A Native American tribe in Washington that promised 15 wolves to Colorado has rescinded its offer saying the state has not honored concerns of the Southern Ute Indian Tribe involving wolf reintroduction.
Since soon after Colorado voters approved reintroducing wolves west of the Continental Divide, the Southern Ute Tribe has been trying to get Colorado Parks and Wildlife to acknowledge the tribe’s sovereignty in managing wolves on its land under an agreement covering hunting and fishing in the southwest corner of the state.
But the Confederated Tribes of the Colville Nation says a lack of agreement between the Southern Utes and the state is a deal-breaker. On June 6, Jarred-Michael Erickson, chairman of the Colville Business Council, wrote a letter to CPW Director Jeff Davis saying the Colville Tribes were withdrawing their resolution because “necessary and meaningful consultation was not completed with the potentially impacted tribes” when the state created and implemented its wolf reintroduction plan.

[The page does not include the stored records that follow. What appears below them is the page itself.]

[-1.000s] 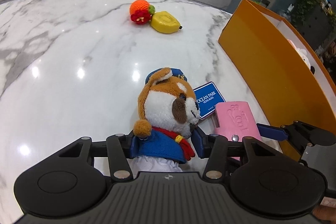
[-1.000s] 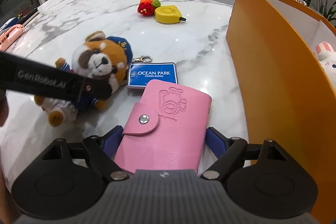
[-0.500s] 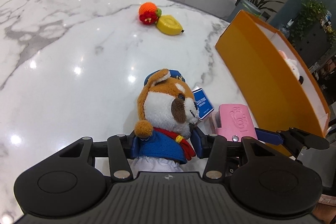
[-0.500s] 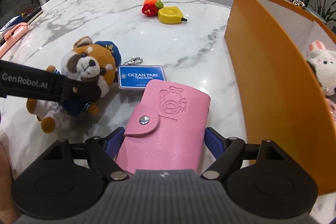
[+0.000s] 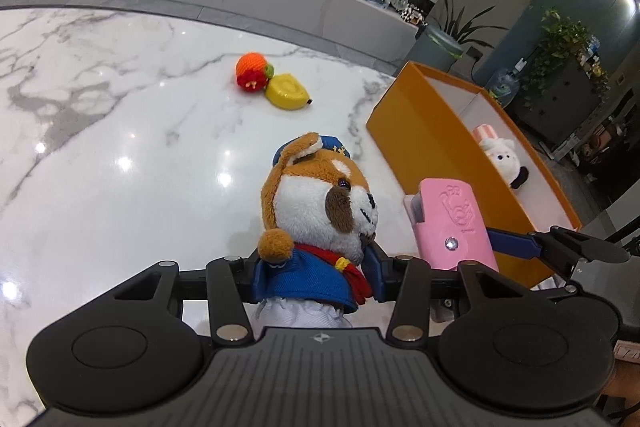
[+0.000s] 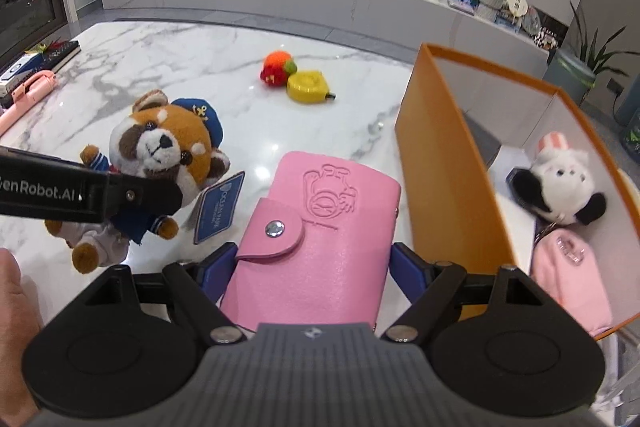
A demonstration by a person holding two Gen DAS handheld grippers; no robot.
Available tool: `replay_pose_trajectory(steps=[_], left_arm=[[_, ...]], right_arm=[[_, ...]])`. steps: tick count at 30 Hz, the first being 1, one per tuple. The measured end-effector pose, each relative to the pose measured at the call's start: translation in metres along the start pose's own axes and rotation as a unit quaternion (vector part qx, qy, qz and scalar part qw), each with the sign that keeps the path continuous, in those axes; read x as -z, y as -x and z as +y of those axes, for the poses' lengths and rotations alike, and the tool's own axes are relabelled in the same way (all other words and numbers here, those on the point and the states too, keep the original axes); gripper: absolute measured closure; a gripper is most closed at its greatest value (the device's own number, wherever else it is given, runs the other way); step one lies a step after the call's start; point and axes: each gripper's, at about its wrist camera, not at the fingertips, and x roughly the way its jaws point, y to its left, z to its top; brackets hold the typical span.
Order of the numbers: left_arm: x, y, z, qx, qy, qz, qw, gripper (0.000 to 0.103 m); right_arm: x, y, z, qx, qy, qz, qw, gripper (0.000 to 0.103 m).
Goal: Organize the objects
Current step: 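Lift the bear plush with the left tool while the right tool lifts the pink wallet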
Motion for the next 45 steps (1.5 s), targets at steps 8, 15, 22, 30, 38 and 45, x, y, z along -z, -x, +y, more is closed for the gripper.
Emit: replay_pose_trajectory(steps=[8,15,22,30,38,45], left_arm=[[-0.004,0.031,-0.012,-0.003,-0.018,-0.019,0.9997,0.05],[-0.022,0.059,-0.059,0.007,-0.063,-0.052,0.9966,0.05],[-0.046,0.091,-0.125,0.029,-0.118,-0.097,0.9878,0.05],[-0.062,0.107,-0.188,0.064,-0.165,-0.125,0.9763,0.05],[-0.064,0.091,-0.233,0.079,-0.202,-0.123,0.9684,0.05],[-0.059,0.061,-0.253,0.082,-0.22,-0.102,0.9667,0.05]], right_arm=[[-0.01,0.034,-0.004,0.011,0.006,-0.026,1.0,0.021],[-0.023,0.079,-0.023,0.024,0.004,-0.072,0.997,0.021],[-0.04,0.135,-0.057,0.047,0.003,-0.124,0.991,0.021],[-0.059,0.192,-0.101,0.076,-0.002,-0.177,0.981,0.021],[-0.067,0.221,-0.138,0.102,-0.005,-0.201,0.974,0.021],[-0.066,0.215,-0.172,0.114,-0.011,-0.195,0.974,0.021]])
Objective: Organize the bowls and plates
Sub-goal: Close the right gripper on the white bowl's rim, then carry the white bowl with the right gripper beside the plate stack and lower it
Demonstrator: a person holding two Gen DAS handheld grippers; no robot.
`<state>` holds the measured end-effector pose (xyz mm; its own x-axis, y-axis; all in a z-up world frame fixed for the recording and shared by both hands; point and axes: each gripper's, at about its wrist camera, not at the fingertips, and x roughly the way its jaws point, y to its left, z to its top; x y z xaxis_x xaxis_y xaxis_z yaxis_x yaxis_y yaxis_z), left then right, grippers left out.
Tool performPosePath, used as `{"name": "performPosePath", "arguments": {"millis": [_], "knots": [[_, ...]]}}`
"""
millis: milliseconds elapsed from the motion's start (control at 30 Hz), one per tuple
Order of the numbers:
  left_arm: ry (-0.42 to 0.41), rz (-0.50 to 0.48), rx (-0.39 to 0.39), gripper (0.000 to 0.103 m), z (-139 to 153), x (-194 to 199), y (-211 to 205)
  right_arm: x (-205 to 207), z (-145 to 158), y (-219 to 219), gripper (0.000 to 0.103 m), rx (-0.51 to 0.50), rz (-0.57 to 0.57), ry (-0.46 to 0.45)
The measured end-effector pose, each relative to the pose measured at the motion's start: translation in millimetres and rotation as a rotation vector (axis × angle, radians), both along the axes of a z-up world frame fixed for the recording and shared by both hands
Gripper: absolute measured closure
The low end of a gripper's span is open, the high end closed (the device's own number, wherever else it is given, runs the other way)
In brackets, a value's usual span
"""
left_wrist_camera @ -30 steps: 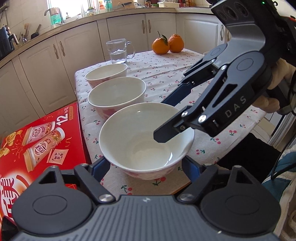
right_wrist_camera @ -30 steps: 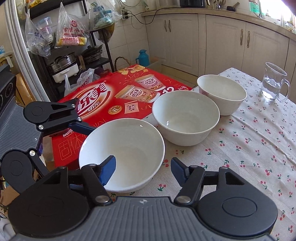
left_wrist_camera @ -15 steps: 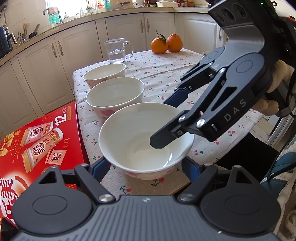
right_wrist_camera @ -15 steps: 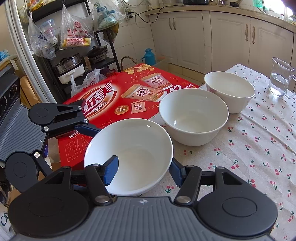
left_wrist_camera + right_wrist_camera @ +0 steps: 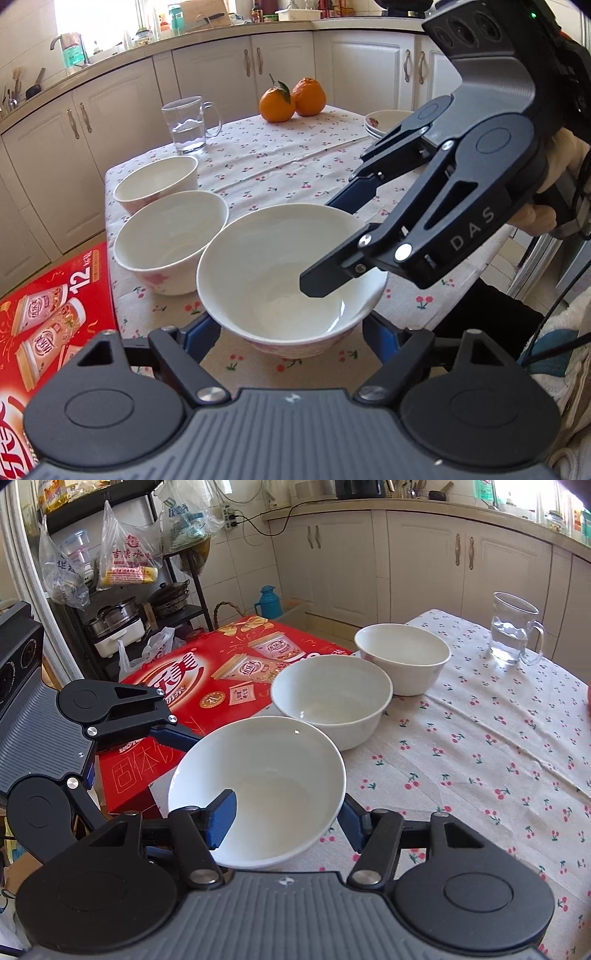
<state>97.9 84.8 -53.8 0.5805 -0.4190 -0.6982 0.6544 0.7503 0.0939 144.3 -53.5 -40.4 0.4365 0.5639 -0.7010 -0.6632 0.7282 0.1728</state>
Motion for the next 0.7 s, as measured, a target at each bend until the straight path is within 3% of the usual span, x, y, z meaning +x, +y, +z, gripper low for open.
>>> {"name": "performPosePath", "arguments": {"millis": [700], "knots": [[0.002, -0.162, -0.022, 0.020, -15, 38, -78, 7, -3, -88, 0.037, -0.033, -0.204, -0.022]]}}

The Southern Ute Tribe’s concerns date back to at least 2020, when the tribal council approved a resolution drafted by its wildlife advisory board to oppose reintroduction.
The resolution cited potential impacts on both the Southern Ute Reservation and in the Brunot Agreement Area, approximately 3.7 million acres of the San Juan Mountain region the confederated bands of Utes were forced to cede to the federal government in 1873.
Included in the 1873 Agreement was a provision reserving the right of Utes to “hunt upon said land so long as the game lasts and the Indians are at peace with the white people.” In 2008, the Southern Ute Tribe entered a historic agreement with CPW that expressed the intent of both governments to work cooperatively toward long-term conservation of wildlife within the Brunot Area. The Brunot Area Hunting Proclamation, which includes bag limits and permit numbers, is updated yearly.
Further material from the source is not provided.